▶ **What the exercise asks**
Take the entries below and return them unchanged.

- Opening Delimiter -

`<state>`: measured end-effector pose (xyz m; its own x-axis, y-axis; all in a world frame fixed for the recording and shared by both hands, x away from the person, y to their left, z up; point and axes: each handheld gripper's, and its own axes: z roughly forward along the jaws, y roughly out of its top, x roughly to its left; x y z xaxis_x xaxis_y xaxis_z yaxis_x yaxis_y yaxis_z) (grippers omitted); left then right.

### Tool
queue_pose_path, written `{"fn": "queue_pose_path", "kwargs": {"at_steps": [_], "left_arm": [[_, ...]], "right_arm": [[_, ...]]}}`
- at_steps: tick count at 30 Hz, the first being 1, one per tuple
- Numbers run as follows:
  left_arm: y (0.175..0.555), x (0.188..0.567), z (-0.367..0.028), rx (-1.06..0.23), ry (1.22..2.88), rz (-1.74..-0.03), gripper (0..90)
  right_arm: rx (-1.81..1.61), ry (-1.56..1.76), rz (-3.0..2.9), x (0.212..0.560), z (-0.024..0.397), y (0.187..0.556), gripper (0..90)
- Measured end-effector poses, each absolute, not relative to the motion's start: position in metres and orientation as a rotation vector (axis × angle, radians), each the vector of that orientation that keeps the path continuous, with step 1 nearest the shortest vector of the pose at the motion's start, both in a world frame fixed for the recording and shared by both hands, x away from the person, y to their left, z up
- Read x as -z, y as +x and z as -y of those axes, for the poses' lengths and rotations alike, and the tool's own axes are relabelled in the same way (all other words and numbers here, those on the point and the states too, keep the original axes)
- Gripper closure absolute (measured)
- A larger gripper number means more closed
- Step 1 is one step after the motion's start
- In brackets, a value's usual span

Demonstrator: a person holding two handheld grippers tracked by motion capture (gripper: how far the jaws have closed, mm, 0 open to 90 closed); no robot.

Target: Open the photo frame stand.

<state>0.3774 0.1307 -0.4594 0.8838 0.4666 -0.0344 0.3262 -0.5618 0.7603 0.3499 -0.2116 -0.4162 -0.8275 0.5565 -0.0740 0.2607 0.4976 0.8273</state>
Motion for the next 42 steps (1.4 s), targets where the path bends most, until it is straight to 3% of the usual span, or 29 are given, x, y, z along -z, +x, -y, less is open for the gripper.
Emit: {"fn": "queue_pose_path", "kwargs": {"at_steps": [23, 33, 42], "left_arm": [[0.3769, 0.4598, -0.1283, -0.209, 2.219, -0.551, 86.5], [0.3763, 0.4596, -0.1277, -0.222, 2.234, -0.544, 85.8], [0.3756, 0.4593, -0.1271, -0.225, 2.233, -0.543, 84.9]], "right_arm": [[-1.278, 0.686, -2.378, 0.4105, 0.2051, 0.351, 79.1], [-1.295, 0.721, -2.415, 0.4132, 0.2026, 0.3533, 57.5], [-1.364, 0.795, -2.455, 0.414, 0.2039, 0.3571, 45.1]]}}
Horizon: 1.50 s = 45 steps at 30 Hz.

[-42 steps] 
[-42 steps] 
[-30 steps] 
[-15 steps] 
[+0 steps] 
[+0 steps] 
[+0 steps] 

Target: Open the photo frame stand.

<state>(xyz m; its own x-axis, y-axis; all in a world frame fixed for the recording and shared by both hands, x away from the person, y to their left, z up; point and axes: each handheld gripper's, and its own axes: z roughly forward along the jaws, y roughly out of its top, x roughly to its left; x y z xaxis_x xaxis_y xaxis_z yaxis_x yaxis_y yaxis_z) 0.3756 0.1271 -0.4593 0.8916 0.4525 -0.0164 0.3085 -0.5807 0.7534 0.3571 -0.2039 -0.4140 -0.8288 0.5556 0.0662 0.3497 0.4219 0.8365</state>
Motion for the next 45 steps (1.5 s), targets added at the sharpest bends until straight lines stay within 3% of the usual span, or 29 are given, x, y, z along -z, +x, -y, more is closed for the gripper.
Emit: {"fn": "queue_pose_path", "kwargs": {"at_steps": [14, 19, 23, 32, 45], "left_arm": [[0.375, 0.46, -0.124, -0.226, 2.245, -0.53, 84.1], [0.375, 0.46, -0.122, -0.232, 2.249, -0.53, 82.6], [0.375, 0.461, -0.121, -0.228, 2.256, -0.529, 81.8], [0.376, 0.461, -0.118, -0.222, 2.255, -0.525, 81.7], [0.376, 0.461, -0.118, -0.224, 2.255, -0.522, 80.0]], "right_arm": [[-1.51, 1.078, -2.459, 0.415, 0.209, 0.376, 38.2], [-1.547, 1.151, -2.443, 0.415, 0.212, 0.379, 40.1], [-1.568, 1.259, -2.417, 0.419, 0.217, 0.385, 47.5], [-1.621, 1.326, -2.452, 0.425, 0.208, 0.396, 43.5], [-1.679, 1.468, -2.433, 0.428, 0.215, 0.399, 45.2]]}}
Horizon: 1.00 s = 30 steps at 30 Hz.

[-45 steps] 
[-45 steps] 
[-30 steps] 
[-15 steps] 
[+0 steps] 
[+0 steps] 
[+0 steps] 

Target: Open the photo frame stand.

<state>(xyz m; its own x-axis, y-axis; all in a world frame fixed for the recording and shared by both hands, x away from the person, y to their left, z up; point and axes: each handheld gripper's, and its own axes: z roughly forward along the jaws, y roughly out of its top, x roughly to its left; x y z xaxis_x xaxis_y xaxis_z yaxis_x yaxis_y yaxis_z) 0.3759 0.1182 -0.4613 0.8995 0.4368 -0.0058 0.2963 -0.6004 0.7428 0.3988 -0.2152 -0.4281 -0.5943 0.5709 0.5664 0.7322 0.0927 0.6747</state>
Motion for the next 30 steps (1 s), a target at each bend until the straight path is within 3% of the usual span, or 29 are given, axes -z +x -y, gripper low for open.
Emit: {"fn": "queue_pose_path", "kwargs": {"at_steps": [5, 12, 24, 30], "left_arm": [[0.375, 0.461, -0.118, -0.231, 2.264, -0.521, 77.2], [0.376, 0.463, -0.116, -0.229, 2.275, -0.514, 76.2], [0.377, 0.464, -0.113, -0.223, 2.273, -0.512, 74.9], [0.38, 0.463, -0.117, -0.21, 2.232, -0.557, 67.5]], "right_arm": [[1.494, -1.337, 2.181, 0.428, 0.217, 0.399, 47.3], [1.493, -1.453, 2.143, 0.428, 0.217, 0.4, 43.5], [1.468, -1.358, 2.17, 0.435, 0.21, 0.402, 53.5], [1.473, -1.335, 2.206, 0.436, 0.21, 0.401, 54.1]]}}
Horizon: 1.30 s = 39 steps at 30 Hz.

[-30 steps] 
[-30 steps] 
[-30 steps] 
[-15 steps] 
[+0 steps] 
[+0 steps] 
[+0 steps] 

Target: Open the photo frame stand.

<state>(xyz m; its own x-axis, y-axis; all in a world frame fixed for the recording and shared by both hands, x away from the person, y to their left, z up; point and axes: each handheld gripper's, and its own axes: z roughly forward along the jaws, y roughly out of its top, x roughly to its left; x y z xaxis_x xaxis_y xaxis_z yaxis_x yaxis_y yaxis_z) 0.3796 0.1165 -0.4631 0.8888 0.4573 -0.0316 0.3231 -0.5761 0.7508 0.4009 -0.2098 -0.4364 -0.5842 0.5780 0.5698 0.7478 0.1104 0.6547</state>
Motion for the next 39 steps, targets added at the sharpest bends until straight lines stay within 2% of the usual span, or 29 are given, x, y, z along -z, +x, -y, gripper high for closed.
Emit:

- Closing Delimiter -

▶ **Your response**
`<state>`: measured end-effector pose (xyz m; its own x-axis, y-axis; all in a world frame fixed for the recording and shared by both hands, x away from the person, y to their left, z up; point and axes: each handheld gripper's, and its own axes: z roughly forward along the jaws, y roughly out of its top, x roughly to its left; x y z xaxis_x xaxis_y xaxis_z yaxis_x yaxis_y yaxis_z) (grippers omitted); left then right.

### Tool
queue_pose_path, written `{"fn": "queue_pose_path", "kwargs": {"at_steps": [_], "left_arm": [[_, ...]], "right_arm": [[_, ...]]}}`
- at_steps: tick count at 30 Hz, the first being 1, one per tuple
- Numbers run as follows:
  left_arm: y (0.175..0.555), x (0.188..0.567), z (-0.367..0.028), rx (-1.06..0.23), ry (1.22..2.88), rz (-1.74..-0.03), gripper (0..90)
  right_arm: rx (-1.81..1.61), ry (-1.56..1.76), rz (-3.0..2.9), x (0.212..0.560), z (-0.024..0.397), y (0.187..0.556), gripper (0..90)
- Measured end-effector poses, each absolute, not relative to the motion's start: position in metres and orientation as a rotation vector (axis × angle, radians), each the vector of that orientation that keeps the path continuous, with step 1 nearest the shortest vector of the pose at the motion's start, both in a world frame fixed for the recording and shared by both hands, x away from the person, y to their left, z up
- Read x as -z, y as +x and z as -y of those axes, for the poses' lengths and rotations alike, and the tool's own axes are relabelled in the same way (all other words and numbers here, those on the point and the states too, keep the original axes)
- Gripper closure absolute (measured)
- A larger gripper number means more closed
- Step 1 is one step after the motion's start
- In brackets, a value's usual span

Demonstrator: a person holding two handheld grippers tracked by motion capture (gripper: how far the jaws have closed, mm, 0 open to 90 closed); no robot.

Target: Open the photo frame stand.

<state>0.3774 0.1307 -0.4594 0.8838 0.4666 -0.0344 0.3262 -0.5618 0.7603 0.3499 -0.2116 -0.4162 -0.8275 0.5565 -0.0740 0.2607 0.4976 0.8273</state>
Motion for the next 42 steps (1.4 s), targets where the path bends most, until it is straight to 3% of the usual span, or 29 are given, x, y, z along -z, +x, -y, less is open for the gripper.
Emit: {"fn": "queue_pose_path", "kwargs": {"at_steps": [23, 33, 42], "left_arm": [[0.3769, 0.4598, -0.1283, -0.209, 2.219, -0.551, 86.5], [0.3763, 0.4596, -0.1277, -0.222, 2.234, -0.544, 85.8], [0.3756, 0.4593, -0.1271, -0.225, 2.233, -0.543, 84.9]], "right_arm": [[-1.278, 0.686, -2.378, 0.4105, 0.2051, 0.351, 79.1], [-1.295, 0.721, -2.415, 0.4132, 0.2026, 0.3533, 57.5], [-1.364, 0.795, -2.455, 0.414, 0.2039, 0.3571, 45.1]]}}
Horizon: 1.50 s = 45 steps at 30 Hz.

[-42 steps] 
[-42 steps] 
[-30 steps] 
[-15 steps] 
[+0 steps] 
[+0 steps] 
[+0 steps] 

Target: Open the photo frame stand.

<state>(xyz m; its own x-axis, y-axis; all in a world frame fixed for the recording and shared by both hands, x away from the person, y to their left, z up; point and axes: each handheld gripper's, and its own axes: z roughly forward along the jaws, y roughly out of its top, x roughly to its left; x y z xaxis_x xaxis_y xaxis_z yaxis_x yaxis_y yaxis_z) 0.3756 0.1271 -0.4593 0.8916 0.4525 -0.0164 0.3085 -0.5807 0.7534 0.3571 -0.2039 -0.4140 -0.8288 0.5556 0.0662 0.3497 0.4219 0.8365</state>
Motion for the next 45 steps (1.5 s), targets added at the sharpest bends until straight lines stay within 3% of the usual span, or 29 are given, x, y, z along -z, +x, -y, more is closed for the gripper.
Emit: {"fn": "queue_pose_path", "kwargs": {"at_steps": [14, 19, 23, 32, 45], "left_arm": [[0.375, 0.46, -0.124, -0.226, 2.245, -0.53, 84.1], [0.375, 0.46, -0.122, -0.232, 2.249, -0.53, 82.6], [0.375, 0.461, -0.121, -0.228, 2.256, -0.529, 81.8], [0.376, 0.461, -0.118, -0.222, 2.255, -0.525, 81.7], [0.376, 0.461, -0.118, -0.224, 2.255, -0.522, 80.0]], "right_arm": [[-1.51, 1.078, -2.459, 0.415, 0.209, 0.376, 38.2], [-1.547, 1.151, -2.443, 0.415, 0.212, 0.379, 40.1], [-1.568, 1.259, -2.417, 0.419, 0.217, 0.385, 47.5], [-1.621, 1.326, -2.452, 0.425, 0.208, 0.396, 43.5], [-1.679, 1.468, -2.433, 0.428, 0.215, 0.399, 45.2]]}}
Horizon: 1.00 s = 30 steps at 30 Hz.

[-45 steps] 
[-45 steps] 
[-30 steps] 
[-15 steps] 
[+0 steps] 
[+0 steps] 
[+0 steps] 

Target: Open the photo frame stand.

<state>(xyz m; its own x-axis, y-axis; all in a world frame fixed for the recording and shared by both hands, x away from the person, y to their left, z up; point and axes: each handheld gripper's, and its own axes: z roughly forward along the jaws, y roughly out of its top, x roughly to its left; x y z xaxis_x xaxis_y xaxis_z yaxis_x yaxis_y yaxis_z) 0.3759 0.1182 -0.4613 0.8995 0.4368 -0.0058 0.2963 -0.6004 0.7428 0.3988 -0.2152 -0.4281 -0.5943 0.5709 0.5664 0.7322 0.0927 0.6747</state>
Motion for the next 30 steps (1 s), a target at each bend until the straight path is within 3% of the usual span, or 29 are given, axes -z +x -y, gripper low for open.
Emit: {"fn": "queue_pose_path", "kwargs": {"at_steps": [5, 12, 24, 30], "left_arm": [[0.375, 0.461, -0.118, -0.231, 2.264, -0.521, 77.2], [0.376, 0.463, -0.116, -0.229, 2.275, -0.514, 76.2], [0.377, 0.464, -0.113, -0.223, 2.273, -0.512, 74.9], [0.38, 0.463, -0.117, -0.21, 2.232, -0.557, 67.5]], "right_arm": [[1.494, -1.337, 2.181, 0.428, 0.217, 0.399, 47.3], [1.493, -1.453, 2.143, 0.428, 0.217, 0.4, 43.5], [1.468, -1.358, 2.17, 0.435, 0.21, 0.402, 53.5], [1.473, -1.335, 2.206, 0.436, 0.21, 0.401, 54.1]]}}
Horizon: 1.30 s = 39 steps at 30 Hz.

[-30 steps] 
[-30 steps] 
[-30 steps] 
[-15 steps] 
[+0 steps] 
[+0 steps] 
[+0 steps] 

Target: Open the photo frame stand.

<state>(xyz m; its own x-axis, y-axis; all in a world frame fixed for the recording and shared by both hands, x away from the person, y to their left, z up; point and axes: each handheld gripper's, and its own axes: z roughly forward along the jaws, y roughly out of its top, x roughly to its left; x y z xaxis_x xaxis_y xaxis_z yaxis_x yaxis_y yaxis_z) 0.3796 0.1165 -0.4631 0.8888 0.4573 -0.0316 0.3231 -0.5761 0.7508 0.4009 -0.2098 -0.4364 -0.5842 0.5780 0.5698 0.7478 0.1104 0.6547</state>
Motion for the next 39 steps, targets added at the sharpest bends until straight lines stay within 2% of the usual span, or 29 are given, x, y, z along -z, +x, -y, gripper high for closed.
Emit:

No more work remains on this exercise.